Interviewing thoughts

So last time we talked about Interview Bias and the types of bias that we can all run into. In today’s iteration of HR for (y’)all I want to talk about interviews themselves.

It seems that in recent years, HR people have become more and more obsessed with having what are commonly known as structured interviews – i.e. those interviews where you have a standard set of questions and you do not veer from them one way or the other. HR people are especially fond of them because they help to ensure consistency in the process. If you are asking the same people the same questions, it is more difficult to claim that you are treating someone unfairly. I sort of see the point, but I also think that sometimes it is just HR being lazy.

You heard me. Now HR peeps, before you start searching for paper bags, dog poop, matches and my front door, I am not saying that this is always the case. Just most of the time. You see, it is easier for us HR geeks to create a heavily structured interview process, give everyone a set of questions, and then go on about our other duties as assigned rather than take the time to train people on HOW to conduct interviews – i.e. how NOT to ask stupid questions.

When I conduct an interview, I prefer a conversation. I usually have a few questions I want to ask, but to be perfectly honest, these are more prompts than anything. I usually get the answers I need through general conversation.

Here’s the deal. If you go in with a script of sorts, you are setting the interview as a formal process, and the problem with formal processes is that they are so dang formal! If someone is taking time out of their day to sit down and talk with you, chances are they are at least somewhat interested in the job. If they are even somewhat interested in the job, they are going to try to impress you. If they are trying to impress you, you are not getting a full glimpse of the person you are actually going to be working with.

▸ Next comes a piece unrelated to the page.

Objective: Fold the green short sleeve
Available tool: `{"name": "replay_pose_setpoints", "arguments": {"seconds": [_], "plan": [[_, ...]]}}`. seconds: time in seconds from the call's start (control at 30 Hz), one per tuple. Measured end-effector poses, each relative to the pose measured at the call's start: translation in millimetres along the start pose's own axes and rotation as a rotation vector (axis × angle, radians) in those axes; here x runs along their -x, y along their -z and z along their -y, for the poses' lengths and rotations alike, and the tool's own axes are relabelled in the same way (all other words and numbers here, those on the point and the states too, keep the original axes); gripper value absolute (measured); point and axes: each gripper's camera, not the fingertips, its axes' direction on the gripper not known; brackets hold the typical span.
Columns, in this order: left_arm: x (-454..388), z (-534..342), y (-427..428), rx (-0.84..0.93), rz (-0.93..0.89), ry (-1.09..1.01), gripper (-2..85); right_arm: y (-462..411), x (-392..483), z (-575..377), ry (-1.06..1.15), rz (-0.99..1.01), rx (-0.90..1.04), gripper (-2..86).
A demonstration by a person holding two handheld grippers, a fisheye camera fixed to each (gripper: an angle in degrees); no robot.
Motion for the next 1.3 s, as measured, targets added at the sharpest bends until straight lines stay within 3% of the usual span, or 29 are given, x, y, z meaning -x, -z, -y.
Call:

This isn’t to say that if you go in and approach the interview as more conversational that the candidate is going to put their guard completely down, but I can all but guarantee you will see more of the true person than if you go in with a script and a 1-5 scale. I have had people say unbelievable things when they were comfortable with me.

Is there more risk with this approach? Yes, and no. Yes, because you lose the consistency defense. No, because you get a better idea of the person you are interviewing and that leads to better hiring decisions which is why you are doing this in the first place. There is far greater risks IMHO to making a bad hire than being sued for discriminatory hiring practices.

Now, let’s be clear here – if you either: (a) haven’t been, or (b) have no desire to be trained in proper interviewing you are better off sticking with a script. But if you have been trained in what you can and cannot say and combine that with an ounce of common sense, give it a try.

I have used this approach for most of my career and while nothing is fool-proof, I am confident that this approach has saved me from making some nasty mistakes. You see, when someone gets comfortable you see more of the whole person, warts and all. You may find that you really like their personality, and feel that it would be a good fit. At the same time, you may see an ugly side because when people are comfortable, sometimes they say things – things that you would much rather they say to you and you alone in a private conference room, as opposed to at their workstation to their co-workers. Things that simply wouldn’t come up as a result of a canned interview script.

One final caveat: I am not saying that if you go in and take this approach you will make better hires and everyone will live all hunky-dory, because that ain’t going to happen. There are no guarantees in life except death, taxes, and angry letters to HR Bloggers (and occasional flaming bags of dog poop).